Well about 5 miles after the last exit and 5 miles before the next exit above Knoxville, the red coolant level light started blinking. I immediately pulled over and the temp gauge was still at normal.

As I went to the back of the van there was little doubt that I had a blown headgasket on my hands. It had blown catastrophically so that no amount of Bar's Leak, etc would have done any good.

So here we were, on December 23 in the middle of nowhere, at night, the temperature outside was around 30 degrees F and we were dead in the water. My first thought was to just wait until someone stopped (police, wrecker, etc.) However after about an hour, the the van getting colder, I finally came to the realization that no one was going to stop. My wife began to cry, my 2 year old daughter turned to her and told her not to cry. Then my daughter began to sing "God is love"! My wife stopped crying and I decided that she was right and that He would help us. My wife suggested trying to walk up the overpass that she could see a few hundred yards back. I couldn't see it as I have night blindness.

Hesitantly I left the van with my wife and two babies huddling together under blankets. I walked carefully back to the overpass. My flashlight was about dead from working on the van the night before. I really couldn't see anything. I could make out a little when cars would pass and shed some light on the overpass. I began to climb up the overpass feeling my way. As I got to the top and grabbed the railing of the road above, I took one more step and there wasn't anything there! I tightened my grip on the rail and pulled myself up. Here was a road, but it was so dark I thought it might be a rail road track so I walked carefully until I could see that it was indeed a paved road.

Straight ahead I saw a light from a country home. Going up to the door, I knocked and an older lady answered. After I explained my predicament she invited me in out of the cold and let me use her phone. I called AAA and they send they would send a wrecker right away. After the couple understood that I had a wife and two little ones waiting in the van, the husband (Paul) insisted that he drive me back to the van and left my wife and daughters sit in the warmth of the cab until the wreckers arrived. I was grateful and on the way back to the van, Paul suggested that I could leave the van in his yard until the next day when we could rent a tow dolley and pull it down to Georgia (still a few hours away). Then he went further and suggested that we could spend the night at his place if we wanted to!

Well I felt this was an answer to prayer and we did indeed spend that night at their home. The older couple was happy to help us, and also felt like our coming was a Christmas gift to them as well. It seems that a couple of years before they had lost their grand daughter named Rachel along the same stretch of highway that we had broken down on. So they felt that my daughter Rachel coming to them with us, was like their own grand daughter saying "Merry Christmas" to them. The father of the girl even stopped by and timidly asked if he could kiss my infant daugther. We could tell he had been crying.

The next morning, Christmas Eve, after calling around to get a tow setup from Ryder with little sucess, I had the wrecker service that had towed our van the night before, to bring the van the rest of the way down to Georgia for us.
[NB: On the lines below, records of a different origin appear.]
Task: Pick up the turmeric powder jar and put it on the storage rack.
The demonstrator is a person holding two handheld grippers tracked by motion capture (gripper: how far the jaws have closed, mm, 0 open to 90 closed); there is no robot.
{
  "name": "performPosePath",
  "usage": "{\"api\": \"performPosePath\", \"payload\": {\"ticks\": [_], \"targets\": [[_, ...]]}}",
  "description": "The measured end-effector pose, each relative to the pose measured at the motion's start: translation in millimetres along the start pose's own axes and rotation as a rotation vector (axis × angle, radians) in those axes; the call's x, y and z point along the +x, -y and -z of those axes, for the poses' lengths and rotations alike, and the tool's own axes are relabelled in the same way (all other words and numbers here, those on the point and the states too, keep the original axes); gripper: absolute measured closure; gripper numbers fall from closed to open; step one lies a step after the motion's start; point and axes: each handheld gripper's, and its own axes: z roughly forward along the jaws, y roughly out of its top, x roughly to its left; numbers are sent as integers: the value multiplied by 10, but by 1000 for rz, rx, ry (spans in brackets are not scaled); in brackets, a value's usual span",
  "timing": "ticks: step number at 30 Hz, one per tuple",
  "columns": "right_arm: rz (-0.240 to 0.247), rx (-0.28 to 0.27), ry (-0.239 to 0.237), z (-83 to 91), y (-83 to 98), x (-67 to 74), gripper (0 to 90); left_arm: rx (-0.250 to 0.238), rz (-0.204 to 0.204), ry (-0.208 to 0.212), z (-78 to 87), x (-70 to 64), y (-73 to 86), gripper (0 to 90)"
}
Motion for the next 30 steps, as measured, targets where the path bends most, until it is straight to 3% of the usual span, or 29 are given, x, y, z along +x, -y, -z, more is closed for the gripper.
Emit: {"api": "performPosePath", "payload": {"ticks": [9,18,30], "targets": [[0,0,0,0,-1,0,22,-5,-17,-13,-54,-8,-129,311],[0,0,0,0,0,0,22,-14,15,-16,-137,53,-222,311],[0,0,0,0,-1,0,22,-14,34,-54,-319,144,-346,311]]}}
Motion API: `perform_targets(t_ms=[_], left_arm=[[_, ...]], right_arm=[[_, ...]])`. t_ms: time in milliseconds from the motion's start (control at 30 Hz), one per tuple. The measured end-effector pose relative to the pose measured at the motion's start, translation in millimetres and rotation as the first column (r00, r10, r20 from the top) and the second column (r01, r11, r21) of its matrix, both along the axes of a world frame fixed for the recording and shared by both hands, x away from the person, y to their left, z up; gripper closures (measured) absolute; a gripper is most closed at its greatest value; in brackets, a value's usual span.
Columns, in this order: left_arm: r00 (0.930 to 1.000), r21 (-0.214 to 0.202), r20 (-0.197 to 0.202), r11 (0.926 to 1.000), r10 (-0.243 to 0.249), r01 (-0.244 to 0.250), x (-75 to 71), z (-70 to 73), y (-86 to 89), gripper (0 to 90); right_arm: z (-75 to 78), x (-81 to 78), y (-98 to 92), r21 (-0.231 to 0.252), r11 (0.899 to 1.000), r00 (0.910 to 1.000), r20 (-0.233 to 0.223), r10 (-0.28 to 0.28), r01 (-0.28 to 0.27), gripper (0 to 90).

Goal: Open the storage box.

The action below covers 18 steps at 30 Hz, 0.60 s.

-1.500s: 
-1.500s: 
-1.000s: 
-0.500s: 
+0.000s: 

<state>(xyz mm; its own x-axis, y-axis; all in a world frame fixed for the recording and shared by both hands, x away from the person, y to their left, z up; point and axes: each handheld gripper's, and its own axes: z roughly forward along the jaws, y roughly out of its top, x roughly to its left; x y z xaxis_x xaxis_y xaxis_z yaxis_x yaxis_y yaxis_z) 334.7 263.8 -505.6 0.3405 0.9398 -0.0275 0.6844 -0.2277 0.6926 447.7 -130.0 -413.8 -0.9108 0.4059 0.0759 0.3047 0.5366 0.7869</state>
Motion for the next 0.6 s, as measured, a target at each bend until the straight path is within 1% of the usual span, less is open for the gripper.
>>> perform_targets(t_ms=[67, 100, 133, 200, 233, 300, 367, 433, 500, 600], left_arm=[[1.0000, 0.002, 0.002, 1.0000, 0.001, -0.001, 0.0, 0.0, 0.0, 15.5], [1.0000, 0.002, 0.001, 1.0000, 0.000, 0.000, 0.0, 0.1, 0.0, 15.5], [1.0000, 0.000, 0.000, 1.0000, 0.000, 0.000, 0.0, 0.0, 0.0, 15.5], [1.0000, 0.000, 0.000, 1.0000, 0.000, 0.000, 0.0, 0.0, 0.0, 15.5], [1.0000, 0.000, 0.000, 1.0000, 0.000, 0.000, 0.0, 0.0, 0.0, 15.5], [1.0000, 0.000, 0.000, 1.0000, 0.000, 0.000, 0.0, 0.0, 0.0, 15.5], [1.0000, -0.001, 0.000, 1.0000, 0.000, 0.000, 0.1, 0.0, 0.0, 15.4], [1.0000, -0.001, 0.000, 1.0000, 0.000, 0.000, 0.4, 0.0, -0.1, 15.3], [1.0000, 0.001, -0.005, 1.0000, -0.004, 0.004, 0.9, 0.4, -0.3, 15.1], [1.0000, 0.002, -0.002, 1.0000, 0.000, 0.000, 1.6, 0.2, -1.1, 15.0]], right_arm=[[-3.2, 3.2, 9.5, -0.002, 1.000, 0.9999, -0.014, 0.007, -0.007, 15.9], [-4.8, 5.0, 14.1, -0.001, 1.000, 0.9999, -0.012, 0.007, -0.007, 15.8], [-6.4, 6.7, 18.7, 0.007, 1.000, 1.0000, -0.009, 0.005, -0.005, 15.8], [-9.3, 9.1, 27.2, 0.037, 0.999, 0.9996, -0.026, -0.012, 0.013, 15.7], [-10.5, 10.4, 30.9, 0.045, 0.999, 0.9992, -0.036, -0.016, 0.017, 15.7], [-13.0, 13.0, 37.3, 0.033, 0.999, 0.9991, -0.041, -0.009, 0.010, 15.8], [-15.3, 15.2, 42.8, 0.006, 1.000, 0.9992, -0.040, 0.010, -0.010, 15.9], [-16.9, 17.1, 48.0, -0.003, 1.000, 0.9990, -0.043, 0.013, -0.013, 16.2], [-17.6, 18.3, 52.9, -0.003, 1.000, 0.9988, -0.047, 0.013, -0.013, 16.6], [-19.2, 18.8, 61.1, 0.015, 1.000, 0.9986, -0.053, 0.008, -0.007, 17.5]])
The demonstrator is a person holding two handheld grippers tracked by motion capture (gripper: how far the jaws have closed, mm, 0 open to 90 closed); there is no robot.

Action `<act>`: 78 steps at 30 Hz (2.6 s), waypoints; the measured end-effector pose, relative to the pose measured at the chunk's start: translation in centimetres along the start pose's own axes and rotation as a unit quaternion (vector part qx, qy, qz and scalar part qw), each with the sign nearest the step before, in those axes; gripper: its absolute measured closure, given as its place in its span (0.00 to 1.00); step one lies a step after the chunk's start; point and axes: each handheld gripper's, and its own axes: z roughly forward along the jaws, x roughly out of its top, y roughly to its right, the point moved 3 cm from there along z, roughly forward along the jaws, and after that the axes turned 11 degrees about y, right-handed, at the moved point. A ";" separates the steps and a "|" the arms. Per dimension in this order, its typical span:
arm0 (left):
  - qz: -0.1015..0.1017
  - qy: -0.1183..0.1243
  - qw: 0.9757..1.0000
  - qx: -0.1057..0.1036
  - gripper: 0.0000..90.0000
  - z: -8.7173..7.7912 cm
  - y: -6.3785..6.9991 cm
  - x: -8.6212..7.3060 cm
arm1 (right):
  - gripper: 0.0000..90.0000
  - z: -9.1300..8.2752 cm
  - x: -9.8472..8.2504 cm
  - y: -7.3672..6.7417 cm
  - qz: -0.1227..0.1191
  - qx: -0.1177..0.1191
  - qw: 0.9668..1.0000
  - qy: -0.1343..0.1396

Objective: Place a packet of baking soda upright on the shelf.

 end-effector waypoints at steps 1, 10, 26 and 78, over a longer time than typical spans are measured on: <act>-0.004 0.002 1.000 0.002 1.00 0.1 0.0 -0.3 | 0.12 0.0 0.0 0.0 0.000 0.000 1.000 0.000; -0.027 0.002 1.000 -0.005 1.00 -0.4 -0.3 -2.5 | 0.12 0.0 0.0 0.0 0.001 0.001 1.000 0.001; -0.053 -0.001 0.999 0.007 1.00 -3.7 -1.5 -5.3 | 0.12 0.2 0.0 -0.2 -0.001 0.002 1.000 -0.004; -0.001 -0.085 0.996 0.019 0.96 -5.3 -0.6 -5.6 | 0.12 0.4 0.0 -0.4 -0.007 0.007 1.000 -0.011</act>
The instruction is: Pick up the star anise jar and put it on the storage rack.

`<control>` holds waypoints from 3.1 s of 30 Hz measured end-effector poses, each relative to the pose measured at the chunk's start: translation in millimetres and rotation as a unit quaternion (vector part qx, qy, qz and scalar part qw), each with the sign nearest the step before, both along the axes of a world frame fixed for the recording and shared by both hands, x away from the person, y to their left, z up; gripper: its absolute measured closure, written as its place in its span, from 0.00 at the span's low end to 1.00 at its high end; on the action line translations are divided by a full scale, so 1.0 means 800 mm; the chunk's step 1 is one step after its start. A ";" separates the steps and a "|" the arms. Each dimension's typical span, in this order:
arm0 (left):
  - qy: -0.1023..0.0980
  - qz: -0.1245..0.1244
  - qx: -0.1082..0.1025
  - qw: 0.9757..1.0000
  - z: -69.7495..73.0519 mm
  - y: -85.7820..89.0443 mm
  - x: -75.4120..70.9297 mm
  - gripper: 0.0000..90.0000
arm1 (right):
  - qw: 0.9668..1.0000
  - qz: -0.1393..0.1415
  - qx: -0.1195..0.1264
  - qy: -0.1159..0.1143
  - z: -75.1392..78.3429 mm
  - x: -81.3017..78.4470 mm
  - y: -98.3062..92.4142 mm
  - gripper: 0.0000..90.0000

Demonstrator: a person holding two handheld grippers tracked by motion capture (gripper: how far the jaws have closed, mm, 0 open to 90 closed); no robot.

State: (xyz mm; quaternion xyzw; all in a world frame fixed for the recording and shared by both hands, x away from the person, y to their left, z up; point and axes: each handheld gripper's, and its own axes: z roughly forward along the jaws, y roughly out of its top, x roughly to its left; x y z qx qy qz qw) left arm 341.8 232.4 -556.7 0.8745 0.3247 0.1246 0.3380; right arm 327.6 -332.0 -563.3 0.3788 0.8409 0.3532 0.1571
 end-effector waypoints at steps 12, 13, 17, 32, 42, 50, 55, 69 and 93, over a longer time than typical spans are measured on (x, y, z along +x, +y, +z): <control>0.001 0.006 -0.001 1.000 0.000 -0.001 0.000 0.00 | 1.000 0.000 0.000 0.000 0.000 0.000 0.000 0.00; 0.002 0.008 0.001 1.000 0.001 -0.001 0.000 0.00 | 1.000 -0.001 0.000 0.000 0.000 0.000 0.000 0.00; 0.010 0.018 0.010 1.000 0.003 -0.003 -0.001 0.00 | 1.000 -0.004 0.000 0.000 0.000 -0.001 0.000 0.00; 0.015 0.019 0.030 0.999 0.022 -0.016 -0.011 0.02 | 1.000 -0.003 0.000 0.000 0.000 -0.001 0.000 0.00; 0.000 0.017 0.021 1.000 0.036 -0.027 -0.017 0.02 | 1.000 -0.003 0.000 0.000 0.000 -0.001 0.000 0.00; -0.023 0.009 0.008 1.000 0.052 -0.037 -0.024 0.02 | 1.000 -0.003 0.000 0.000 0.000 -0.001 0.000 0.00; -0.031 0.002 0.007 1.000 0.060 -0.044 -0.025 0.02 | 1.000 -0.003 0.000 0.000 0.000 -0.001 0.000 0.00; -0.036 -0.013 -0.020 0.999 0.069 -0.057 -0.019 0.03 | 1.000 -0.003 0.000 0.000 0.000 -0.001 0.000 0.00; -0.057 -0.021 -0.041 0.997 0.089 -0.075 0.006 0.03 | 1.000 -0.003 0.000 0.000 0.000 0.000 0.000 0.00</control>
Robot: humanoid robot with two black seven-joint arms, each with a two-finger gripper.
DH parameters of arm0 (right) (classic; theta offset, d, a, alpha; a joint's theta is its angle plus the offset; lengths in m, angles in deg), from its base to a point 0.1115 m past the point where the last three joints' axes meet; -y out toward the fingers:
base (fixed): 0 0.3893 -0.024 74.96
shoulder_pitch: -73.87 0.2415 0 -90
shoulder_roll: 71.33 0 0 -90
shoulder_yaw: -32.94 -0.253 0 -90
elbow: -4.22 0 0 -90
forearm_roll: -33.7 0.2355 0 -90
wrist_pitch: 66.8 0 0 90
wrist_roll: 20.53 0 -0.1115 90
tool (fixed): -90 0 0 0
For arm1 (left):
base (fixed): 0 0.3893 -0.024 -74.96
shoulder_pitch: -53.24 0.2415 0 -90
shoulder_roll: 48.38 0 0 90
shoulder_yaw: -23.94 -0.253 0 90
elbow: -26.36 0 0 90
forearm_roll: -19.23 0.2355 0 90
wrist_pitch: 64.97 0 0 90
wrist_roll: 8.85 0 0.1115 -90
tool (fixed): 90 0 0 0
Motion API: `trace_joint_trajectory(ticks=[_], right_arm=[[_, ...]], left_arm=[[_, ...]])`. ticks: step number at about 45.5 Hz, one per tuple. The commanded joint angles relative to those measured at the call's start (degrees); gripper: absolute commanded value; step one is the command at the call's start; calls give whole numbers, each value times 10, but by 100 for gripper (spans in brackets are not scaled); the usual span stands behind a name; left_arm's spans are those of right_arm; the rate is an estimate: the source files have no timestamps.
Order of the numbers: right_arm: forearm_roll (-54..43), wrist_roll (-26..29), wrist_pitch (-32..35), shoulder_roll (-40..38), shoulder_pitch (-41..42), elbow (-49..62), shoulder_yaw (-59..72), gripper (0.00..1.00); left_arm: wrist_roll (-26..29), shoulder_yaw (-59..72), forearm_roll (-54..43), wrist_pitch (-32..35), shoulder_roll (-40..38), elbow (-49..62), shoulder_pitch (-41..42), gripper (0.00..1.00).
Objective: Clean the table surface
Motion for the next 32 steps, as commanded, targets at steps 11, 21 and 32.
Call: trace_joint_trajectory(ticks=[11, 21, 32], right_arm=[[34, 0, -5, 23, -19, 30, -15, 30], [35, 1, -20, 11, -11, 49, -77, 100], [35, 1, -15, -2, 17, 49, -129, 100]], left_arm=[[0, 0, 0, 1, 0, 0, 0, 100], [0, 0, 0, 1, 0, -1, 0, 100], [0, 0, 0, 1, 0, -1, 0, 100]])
God was so good to us as the Wrecker bill was the same price that Ryder quoted me for renting their stuff and the guy was willing to do it on Christmas Eve!

So we made it in time for Christmas. And you know the weird part. Before we left for the trip, I was so stressed out about everything. But when the headgasket blew, and all of the other events happened, I was strangely calm. I guess I just knew that God would helps us. And He really did. I'll still be down here for a few days if anyone needs to get a hold of me I should be home on Monday. My email access is not very good so if I don't get back to you until Monday, that is why.

That's the story. Happy New Year to you all!